Friday, March 15, 2019

Is Hypertension Dangerous For Everyone?

Chronic hypertension is considered to increase the likelihood of a cardiovascular event, such as stroke or heart attack, as well as diabetes and some metabolic issues, so managing high blood pressure has become a routine treatment worldwide, especially among older adults. A recent study questions this practice and claims that blood pressure correction may not be universally beneficial.

Who Is Considered to Have Hypertension?

Before delving into the study itself, let’s define high blood pressure: 
According to the most recent American guidelines released by the American Heart Association and the American College of Cardiology in 2017, any blood pressure with a systolic (higher) reading past 130 is considered hypertension. 
The guidelines differ in Europe, as the European Society of Cardiology and European Society of Hypertension suggest that hypertension is a systolic reading over 140
Crucially, not all European patients over 70 receive a treatment intended to bring down the systolic blood pressure to 120, and, in clinical practice, doctors often decide what upper limit is better for each individual patient.
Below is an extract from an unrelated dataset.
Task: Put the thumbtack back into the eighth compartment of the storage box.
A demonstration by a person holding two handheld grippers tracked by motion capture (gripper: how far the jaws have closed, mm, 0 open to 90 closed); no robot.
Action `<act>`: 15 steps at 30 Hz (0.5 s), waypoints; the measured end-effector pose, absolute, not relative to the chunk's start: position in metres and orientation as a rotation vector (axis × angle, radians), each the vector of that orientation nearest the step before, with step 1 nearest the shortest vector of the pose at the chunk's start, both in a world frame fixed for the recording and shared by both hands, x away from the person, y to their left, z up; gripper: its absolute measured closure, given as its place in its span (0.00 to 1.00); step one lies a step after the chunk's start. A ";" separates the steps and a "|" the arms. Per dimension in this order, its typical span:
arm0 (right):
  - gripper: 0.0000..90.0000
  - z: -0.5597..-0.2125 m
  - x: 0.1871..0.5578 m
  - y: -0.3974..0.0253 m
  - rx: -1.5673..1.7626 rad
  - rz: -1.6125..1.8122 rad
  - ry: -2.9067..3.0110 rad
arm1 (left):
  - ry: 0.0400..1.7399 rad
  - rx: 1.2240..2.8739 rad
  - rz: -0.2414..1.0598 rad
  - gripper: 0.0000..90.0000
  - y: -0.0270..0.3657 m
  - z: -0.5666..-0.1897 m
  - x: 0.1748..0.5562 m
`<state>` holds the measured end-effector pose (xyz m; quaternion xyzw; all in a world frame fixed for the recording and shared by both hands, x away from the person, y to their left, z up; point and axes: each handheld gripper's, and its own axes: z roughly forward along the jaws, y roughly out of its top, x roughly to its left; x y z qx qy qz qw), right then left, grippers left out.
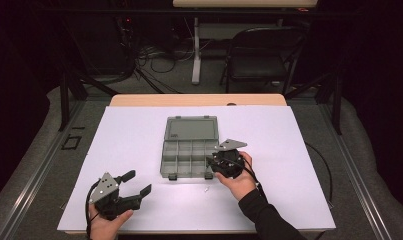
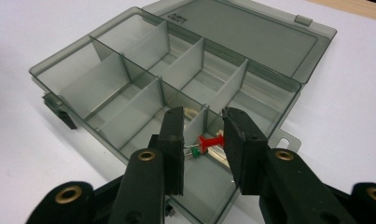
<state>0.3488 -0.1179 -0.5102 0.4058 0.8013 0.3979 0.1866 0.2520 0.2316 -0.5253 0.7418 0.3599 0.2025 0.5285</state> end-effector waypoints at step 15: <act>0.70 -0.519 0.355 -0.115 1.166 1.088 2.286 | 0.861 1.767 0.483 0.26 0.233 -0.525 0.252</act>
Is Hypertension Really Bad For Everyone?

As a general tendency, older adults are more likely to suffer from hypertension, and so any adult past the age of 70 is advised to continuously monitor their blood pressure and take some form of medication or a combination thereof to normalize their blood pressure.
A study that researched the mortality rates of 1,628 adults over the age of 70 reached a surprising conclusion. They found that adults over the age 80 may actually be better off not lowering their blood pressure below 140/90. We discuss the study in detail below.
The research looked at elderly adults (both male and female) with and without any previous cardiovascular events. They measured and recorded participants’ blood pressure and what medications they took, and 6 years later, they checked how many of these participants passed away.
Importantly, the average age of the participants was 81 years. Also, the research controlled for several confounding factors, such as biological sex, lifestyle choices and body mass index (BMI).
As a result, the generalized findings were that blood pressure values below 140/90 didn’t decrease risk of mortality, but increased it by 26%. Now, this refers to the population that is on average 81 years old, but if we further break down the results, it is possible to observe an interesting tendency:
  • The mortality rates decreased (slightly) among the participants with a normalized BP who were 70-79 years old.
  • A blood pressure below 140/90 increased the risk of death in the population that was 80 and older by 40%.
Unfortunately, it remains unclear what role a relatively high blood pressure may play in assisting older adults and what should be considered as “normal blood pressure” for this age group. It is clear, however, that a blanket approach to mass lowering of blood pressure may not be the correct treatment strategy either.
Thus, the study concludes that patients over the age of 80 benefit from a more targeted and individualized blood pressure treatment rather than a steady goal of lowering the blood pressure below 140/90 for everyone.
And though this research definitely made some bold claims, it remains unclear as to what criteria should be taken into consideration by practicing doctors to provide said individualized treatment. However, the researchers are optimistic, and their next goal is to learn to distinguish between the patients who require anti-hypertensive treatments, and those who might not.